Le rue est rarement le lieu où s’exprime la sagesse, mais cet été elle se surpasse. Car c’est aussi une honte que la soi-disant liberté individuelle que l’on y revendique. Sous couvert d’arguments complotistes, ce n’est rien d’autre qu’une manifestation de planqués qui prétendent attendre que les autres prennent des risques qu’ils ne veulent pas prendre et leur offrent du recul. Si tout le monde réagissait comme eux, il n’y aurait jamais de vaccin possible. Qualifier ces égoïstes de « planqués » n’est pas excessif, quand ils braillent leur trouille, et attendent que l’immunité collective passe par les autres, ils désertent le champ de bataille. Ils en sont fiers, cela ne les rend pas respectables. Victor Hugo les aurait qualifiés de populace. Les médias leur prodiguent mille égards. A force de ne pas vouloir juger les comportements de rue, qu’ils prennent pour la quintessence de la démocratie, les médias s’en rendent complices.

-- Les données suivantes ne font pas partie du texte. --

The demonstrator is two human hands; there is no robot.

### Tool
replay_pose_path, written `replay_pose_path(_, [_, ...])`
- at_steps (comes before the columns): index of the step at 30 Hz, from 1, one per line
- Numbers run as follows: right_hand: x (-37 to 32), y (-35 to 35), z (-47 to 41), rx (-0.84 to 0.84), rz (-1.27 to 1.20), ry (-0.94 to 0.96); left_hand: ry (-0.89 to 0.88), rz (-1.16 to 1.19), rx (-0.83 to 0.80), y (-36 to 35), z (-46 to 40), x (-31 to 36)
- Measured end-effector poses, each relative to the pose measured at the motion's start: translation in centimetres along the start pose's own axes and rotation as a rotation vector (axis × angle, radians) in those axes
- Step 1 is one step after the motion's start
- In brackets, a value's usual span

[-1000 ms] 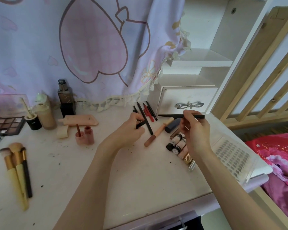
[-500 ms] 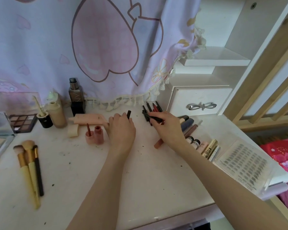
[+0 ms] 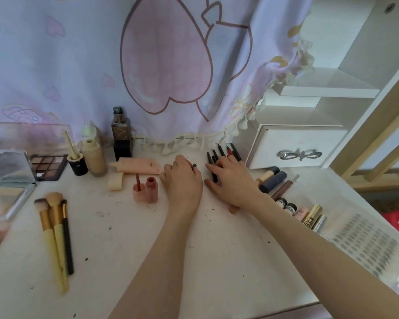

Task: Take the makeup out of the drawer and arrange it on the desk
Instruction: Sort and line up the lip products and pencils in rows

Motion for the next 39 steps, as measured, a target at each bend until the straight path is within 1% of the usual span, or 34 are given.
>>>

Qui dira à ces non-vaccinés qu'ils se comportent comme des tueurs en véhiculant la mort ? Qui leur parlera de la mise en danger de la vie d'autrui ?
Quand aux "puristes" qui, sans être hostiles au vaccin, mettent leur liberté au dessus de tout pour refuser le passe-sanitaire, ils ne s’insurgent pas contre l’obligation de produire leur permis de conduire quand ils sont au volant, ou de se soumettre à un contrôle d’alcoolémie. Le fond de leur prétention concernant la santé est qu’ils croient qu'à cet égard et à la différence de la violence routière, ils ne courent personnellement aucun risque. Ils offrent un visage bien laid de leur France, peut-être libre mais qui est bien loin d’être fraternelle.
La honte enfin nous étreint en constatant la jobardise des pays développés devant l’arrogance chinoise. Comment pouvons nous continuer à commercer avec cet Etat qui détruit notre santé et nos économies, et refuse les investigations de l’OMS, tout en se glorifiant de son régime totalitaire qui lui permet d’échapper aux conséquences de la pandémie ?
Sans prétendre qu’il y ait une action délibérée de la part de la Chine pour hâter sa prochaine domination mondiale, les faits sont là. C’est l’Occident qui fait les frais de la pandémie covid. Les Américains se satisfont de rodomontades en parlant de guerre économique, mais continuent à dépendre de l’atelier chinois. Les Européens devraient ouvrir les yeux, l’âge de l’innocence de la mondialisation heureuse tous azimuts est bel et bien fini. On ne pourra bien longtemps maintenir la fiction d’une Chine fréquentable quand elle déclare vouloir établir des « relations amicales » avec les Talibans. La mondialisation suppose un minimum de valeurs partagées, les étudiants islamistes de Kaboul nous auront au moins rendu ce service de montrer les limites des relations entre les démocraties et les régimes totalitaires.
Emmanuel Macron ne pouvait pas faire moins que de s’exprimer sur les événements en Afghanistan. Sur le rapatriement des Français et de ceux qui en ont été proches, il a fait le service minimum. Le point crucial du discours était sa prise de position sur les prévisibles flux migratoires. Il s’est montré conscient du malheur qui s’abat sur les Afghans et surtout les femmes afghanes, mais il n’est pas tombé dans le piège de la compassion à bon marché. Ouvrir les bras pour ensuite constater qu’il est impossible d’accueillir un exode massif, aurait été susciter de faux espoirs. A cette occasion, il s’est comporté en chef d’Etat, sachant qu’il serait, bien entendu, la cible d’un procès en inhumanité.
On dit que les Talibans ont changé, il est probable que ce soit en pire. Les déclarations de Le Drian, notre ministre des affaires étrangères, sur le devoir des Talibans de respecter les droits des femmes et de ne pas devenir un sanctuaire du terrorisme, sonnent comme des incantations auxquelles lui-même ne croit pas.